Mais il y a certes aussi des cas dans lesquels une fécondation in vitro est indispensable, quand bien même elle est opérée avec les ovocytes du couple qui désire un enfant, donc sans emprunt d’ovocytes étrangers. Et c’est le problème général de la fécondation in vitro qui est l’objet des préoccupations de la modification de la constitution fédérale que nous sommes appelés à voter.

La fécondation in vitro se pratique depuis de nombreuses années. Mais l’art. 119 al. 2 let. c actuel de la constitution fédérale ne permet pas de procéder à un diagnostic de l’état de santé de l’embryon avant l’implantation dans l’utérus de la mère. En effet, cette disposition constitutionnelle ne permet de développer hors du corps de la mère jusqu’au stade d’embryons que le nombre d’ovules humains pouvant être immédiatement implantés. Une fois tous ces ovules implantés et la grossesse enclenchée, il est alors possible de procéder à un contrôle de la santé du ou des embryons et, suivant les cas, de procéder à un avortement.

Eviter un avortement

Si l’on veut éviter un avortement, il faut pouvoir réaliser un diagnostic préimplantatoire et pour cela, il est nécessaire d’avoir une plus grande liberté dans l’utilisation des ovules développés jusqu’au stade d’embryons hors du corps de la mère. Il convient donc de modifier le texte de l’art. 119 al.2 let. c et de permettre le développement du nombre d’ovules nécessaires à la réalisation de la procréation médicalement assistée. Ce n’est que sur ce point que nous sommes invités à nous prononcer en juin prochain.

Il est clair qu’un avortement est à la fois une mise à mort d’un embryon et une atteinte à l’intégrité physique de la mère.
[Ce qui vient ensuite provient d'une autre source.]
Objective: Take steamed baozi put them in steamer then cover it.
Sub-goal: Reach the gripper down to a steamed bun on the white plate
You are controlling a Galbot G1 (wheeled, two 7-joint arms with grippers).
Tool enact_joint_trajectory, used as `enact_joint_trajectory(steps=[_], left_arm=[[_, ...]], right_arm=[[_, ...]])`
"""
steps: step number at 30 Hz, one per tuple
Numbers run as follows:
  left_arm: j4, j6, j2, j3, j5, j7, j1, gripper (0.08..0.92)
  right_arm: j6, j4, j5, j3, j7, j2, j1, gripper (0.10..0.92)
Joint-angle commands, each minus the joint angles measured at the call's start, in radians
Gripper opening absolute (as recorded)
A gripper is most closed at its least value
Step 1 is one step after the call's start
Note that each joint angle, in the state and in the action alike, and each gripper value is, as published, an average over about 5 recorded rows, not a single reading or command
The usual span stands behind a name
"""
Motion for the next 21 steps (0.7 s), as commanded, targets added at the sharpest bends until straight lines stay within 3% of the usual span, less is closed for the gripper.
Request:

Empêcher un diagnostic préimplantatoire qui peut certes aboutir aussi à la mise à mort d’un embryon, mais évite un avortement apparaît donc comme une sorte de souffrance supplémentaire imposée à la mère. Sous cet aspect-là, le texte soumis au vote peut évidemment être accepté. Mais il ne résout pas, et de loin, tous les problèmes.

En effet, si la modification constitutionnelle est acceptée, les conditions du recours au diagnostic préimplantatoire devront être réglées par la loi de 1998 sur la procréation médicalement assistée. Celle-ci a déjà été modifiée par le Parlement et sera soumise au délai référendaire après le vote constitutionnel. Il s’agira alors de s’assurer que les conditions auxquelles un tel diagnostic sera soumis sont bien limitatives. En effet, à aucun moment, un tel diagnostic ne doit permettre autre chose que la vérification qu’un embryon n’est pas atteint d’une maladie génétique grave. Il est exclu d’utiliser ce diagnostic à des fins d’eugénisme ou pour se «bricoler» l’enfant idéal! Il semble bien que la loi révisée soit en effet très limitative. Il s’imposera d’ailleurs aussi de vérifier qu’elle n’introduit pas par la bande d’autres allègements éventuellement inadmissibles. Mais cela ne concerne pas l’objet actuel du vote.

Transmettre suffisamment de force morale

Il n’en demeure pas moins que le problème éthique subsiste, car on sait qu’il y a toujours des abus, des tricheries, et qu’il y en aura toujours. C’est là qu’apparaît le rôle notamment des Eglises qui ont la responsabilité de transmettre à la société suffisamment de valeurs et de force morale pour qu’elle parvienne à ne faire d’une découverte médicale ou scientifique que l’usage conforme au principe du respect de l’être humain. Chrétiens, il y a du pain sur la planche!